[EXERCISE OBJECTIVE]: The expected output is every line from the one containing "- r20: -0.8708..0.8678" to the end of the data below, exactly, and no other line.
+ + +
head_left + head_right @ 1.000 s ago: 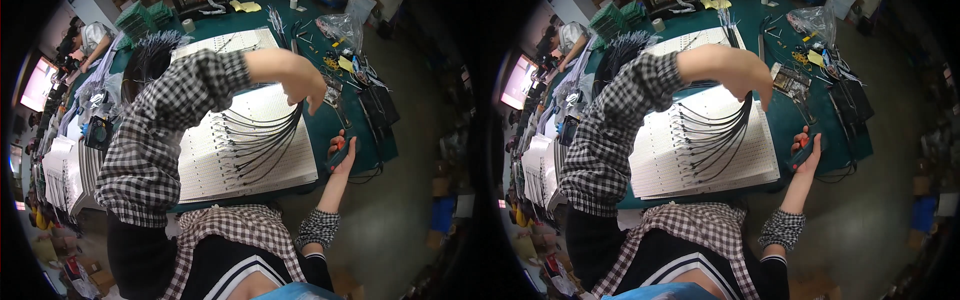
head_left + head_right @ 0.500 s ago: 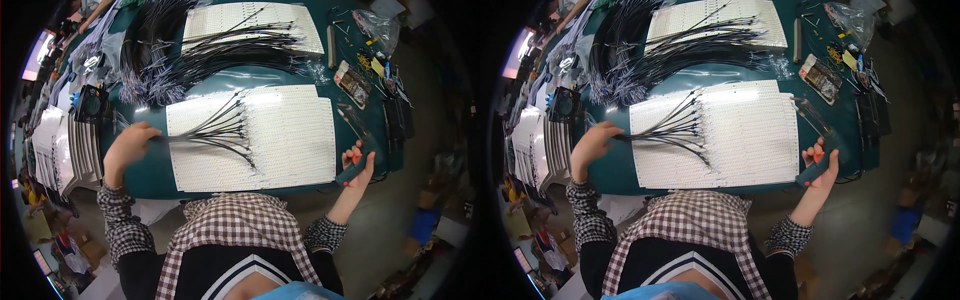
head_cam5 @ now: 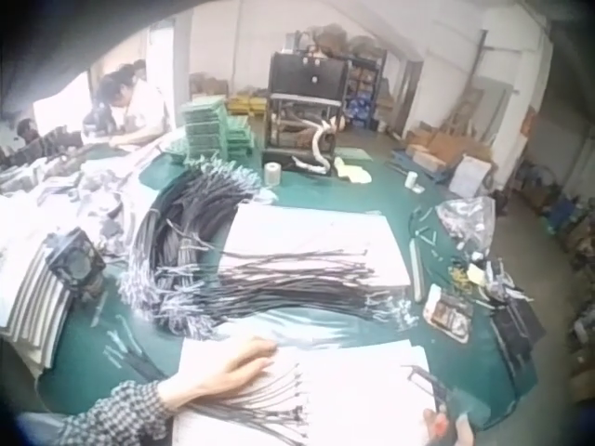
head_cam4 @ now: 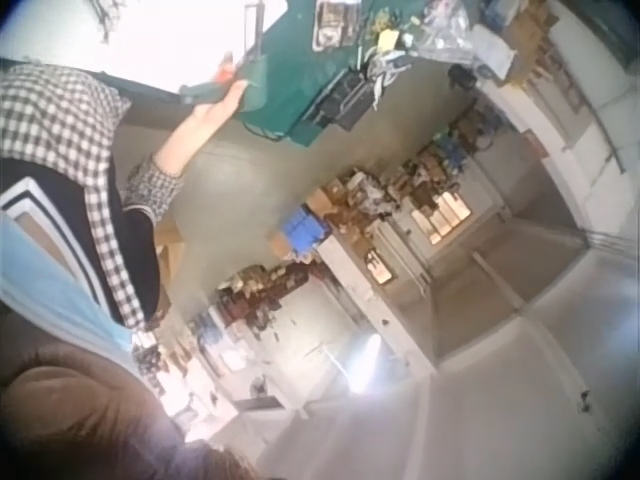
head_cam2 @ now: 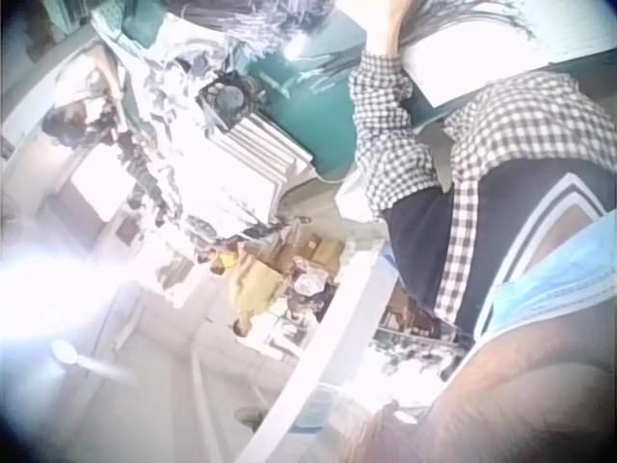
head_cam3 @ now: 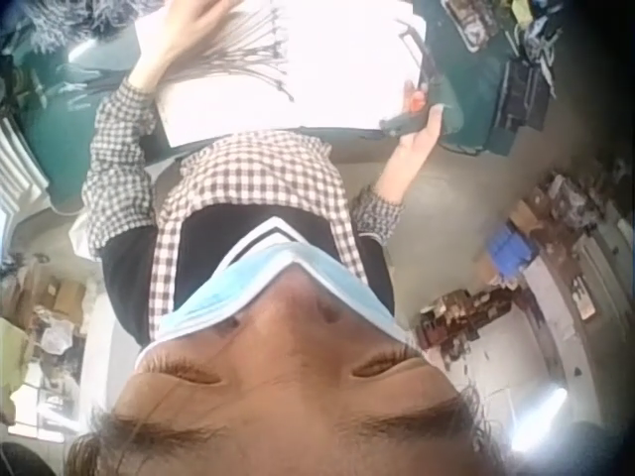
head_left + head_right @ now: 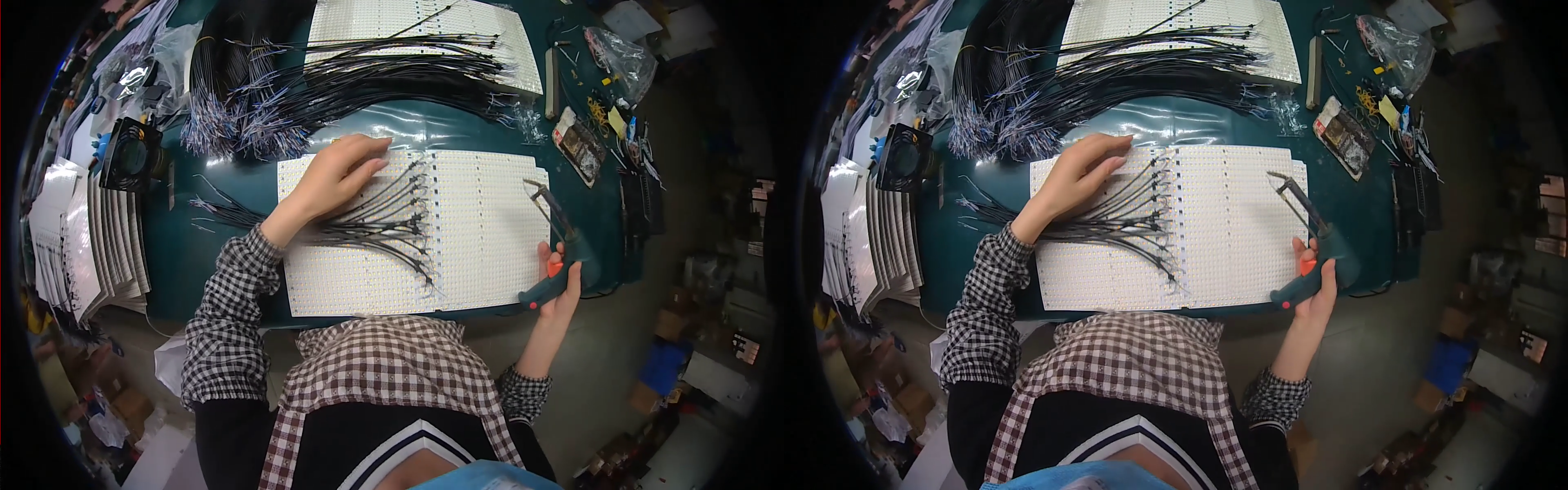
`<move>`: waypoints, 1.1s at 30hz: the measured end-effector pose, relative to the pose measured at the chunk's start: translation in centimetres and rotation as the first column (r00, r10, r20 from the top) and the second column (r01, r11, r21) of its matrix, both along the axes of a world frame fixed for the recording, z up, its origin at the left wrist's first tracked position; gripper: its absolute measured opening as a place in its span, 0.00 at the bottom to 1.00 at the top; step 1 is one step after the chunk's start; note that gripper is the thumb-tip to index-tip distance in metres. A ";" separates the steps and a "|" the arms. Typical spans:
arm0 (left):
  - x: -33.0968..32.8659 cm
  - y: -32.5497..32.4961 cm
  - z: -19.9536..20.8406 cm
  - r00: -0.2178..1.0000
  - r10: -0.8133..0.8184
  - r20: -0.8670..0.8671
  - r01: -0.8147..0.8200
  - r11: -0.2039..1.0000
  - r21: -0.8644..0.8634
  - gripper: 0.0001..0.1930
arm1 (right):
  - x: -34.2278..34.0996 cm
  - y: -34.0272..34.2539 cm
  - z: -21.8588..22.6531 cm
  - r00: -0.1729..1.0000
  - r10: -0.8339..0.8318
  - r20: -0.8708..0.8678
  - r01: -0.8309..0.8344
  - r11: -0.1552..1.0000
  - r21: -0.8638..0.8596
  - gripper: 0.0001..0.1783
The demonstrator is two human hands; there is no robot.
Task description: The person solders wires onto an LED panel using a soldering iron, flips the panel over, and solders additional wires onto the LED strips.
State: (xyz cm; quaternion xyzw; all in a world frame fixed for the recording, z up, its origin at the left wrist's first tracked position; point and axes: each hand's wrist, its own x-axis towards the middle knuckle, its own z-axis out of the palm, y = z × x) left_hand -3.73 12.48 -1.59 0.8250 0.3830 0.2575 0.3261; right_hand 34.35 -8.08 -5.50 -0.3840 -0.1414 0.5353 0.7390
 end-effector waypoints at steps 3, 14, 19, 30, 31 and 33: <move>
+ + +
[REPLY]:
  - r20: -0.8708..0.8678
  - r01: -0.8309..0.8344
  - r11: -0.1552..1.0000
  - r21: -0.8638..0.8596
  - gripper: 0.0001..0.1783
The demonstrator is two human hands; there is no robot.
Task description: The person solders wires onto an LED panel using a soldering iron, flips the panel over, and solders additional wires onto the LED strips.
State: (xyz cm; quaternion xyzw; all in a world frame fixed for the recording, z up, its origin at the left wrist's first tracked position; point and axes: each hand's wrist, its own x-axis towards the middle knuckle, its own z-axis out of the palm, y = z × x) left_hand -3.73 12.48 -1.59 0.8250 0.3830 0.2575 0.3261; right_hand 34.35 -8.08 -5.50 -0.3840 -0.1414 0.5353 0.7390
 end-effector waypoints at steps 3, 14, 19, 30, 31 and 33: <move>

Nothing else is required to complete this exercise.